“You will be blessed because they cannot repay you…” (Luke 14:14a)
The Revised Common Lectionary (RCL) skips over Luke 14: 2-6 where Jesus heals a man with dropsy (general swelling in the limbs often caused by congenital heart failure) on the Sabbath. To me; omitting this part of the story does this whole banquet scene a disservice.
Jesus heals on the Sabbath which has already evoked controversy (Luke 13:10-17) in Luke’s storytelling and lurks in the backdrop of this healing and teaching. Jesus tells a parable about taking the lower seat rather than the place of honor, and then insists that when a person hots a party they should invite, “the poor, the crippled, the lame, and the blind” (Luke 14:13). In context, Jesus just did that very act in front of the banquet guests (who happen to be religious leaders) by healing this man a the onset. The parable serves to reinforce the action.

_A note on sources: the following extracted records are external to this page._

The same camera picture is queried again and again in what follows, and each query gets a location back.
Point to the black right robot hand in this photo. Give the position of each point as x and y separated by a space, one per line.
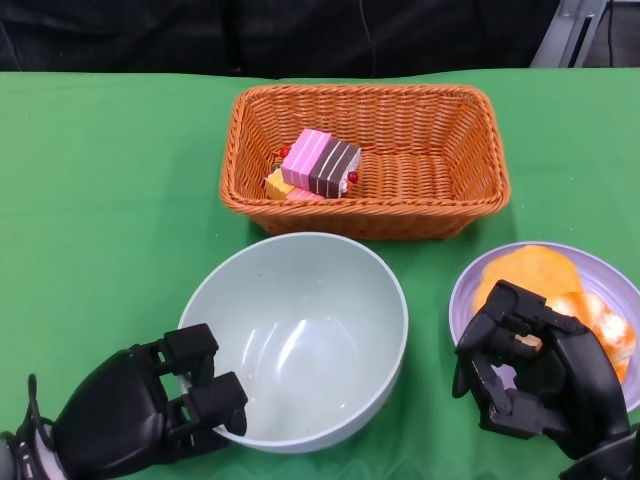
575 380

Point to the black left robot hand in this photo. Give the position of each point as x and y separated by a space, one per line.
115 410

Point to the pumpkin-shaped orange bread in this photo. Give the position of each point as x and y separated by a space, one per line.
610 325

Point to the round orange-white bread bun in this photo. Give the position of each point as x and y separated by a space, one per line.
530 270

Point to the white round bowl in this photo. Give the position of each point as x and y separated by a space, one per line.
310 340

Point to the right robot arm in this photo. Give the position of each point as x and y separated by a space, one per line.
605 462

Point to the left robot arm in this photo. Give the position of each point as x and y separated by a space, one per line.
25 450

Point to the white round plate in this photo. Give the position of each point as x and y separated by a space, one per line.
465 295

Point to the orange wicker basket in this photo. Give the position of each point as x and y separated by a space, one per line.
425 165

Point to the yellow and salmon cake slice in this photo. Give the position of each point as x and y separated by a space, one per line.
277 187

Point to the pink layered cake slice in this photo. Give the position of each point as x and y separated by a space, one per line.
302 157

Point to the green tablecloth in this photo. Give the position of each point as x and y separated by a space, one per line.
100 200

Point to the black backdrop cloth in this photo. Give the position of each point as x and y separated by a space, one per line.
200 35

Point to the grey metal frame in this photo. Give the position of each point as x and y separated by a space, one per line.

Looking back to an early part of Luke’s presentation of Jesus; Jesus’ ministry began at the synagogue where he proclaimed, “The Spirit of the Lord is upon me to bring good news to the poor. He has sent me to proclaim release to the captives and recovery of sight to the blind, to let the oppressed go free, to proclaim the year of the Lord’s favor…Today this is scripture has been fulfilled in your hearing” (Luke 4:18-19, 21). Jesus is putting into action this message and mission in real time. And just like the people threw Jesus out of his hometown after proclaiming that message, on the way to Jerusalem the opposition mounting against Jesus is growing. It should not come as a surprise when the church meets the world’s opposition to this same message in our own time.
Check the invitations.
Jesus calls us to invite to the party those who don’t belong; those who don’t deserve to be there; those who cannot possibly repay that welcome and hospitality. Those who are hurt or suffering or unclean or unable to contribute based on societal norms and opportunities. Inviting them into community is the way to live good news.
The parable sandwiched in-between the healing of the man with dropsy and Jesus’ teaching to invite the poor, crippled, lame and blind approaches the party in reverse. As a guest entering a gathering in the shame and honor culture in which Jesus lived; he instructs his followers to take the lower place of honor rather than the higher one. it is better to serve than be served. Humility is a greater virtue than honor due. Come as one as the recipient of grace and hospitality rather than what is deserved or earned. Yet humility is not passivity, and taking a lower place should not bring pride or boasting. It is looking to others to receive them in their full humanity.
Check your invite.
The gospel reminds us that none of us deserve to be at the party; yet it is Jesus who invites, welcomes, embraces and heals us all. Enter the good news that you are welcome and have a place – not by your own doing but by Christ alone.
Live by graciousness and humility; engage the world with generosity and thanksgiving; treat others with the same mercy, peace and love that God extends to you. These are the things that let you in the door and brought you to the table. Check your invite and the invitations.
-Why do we gravitate toward things like exclusivity, celebrity and elitism?
-How does following Jesus show us another way to live?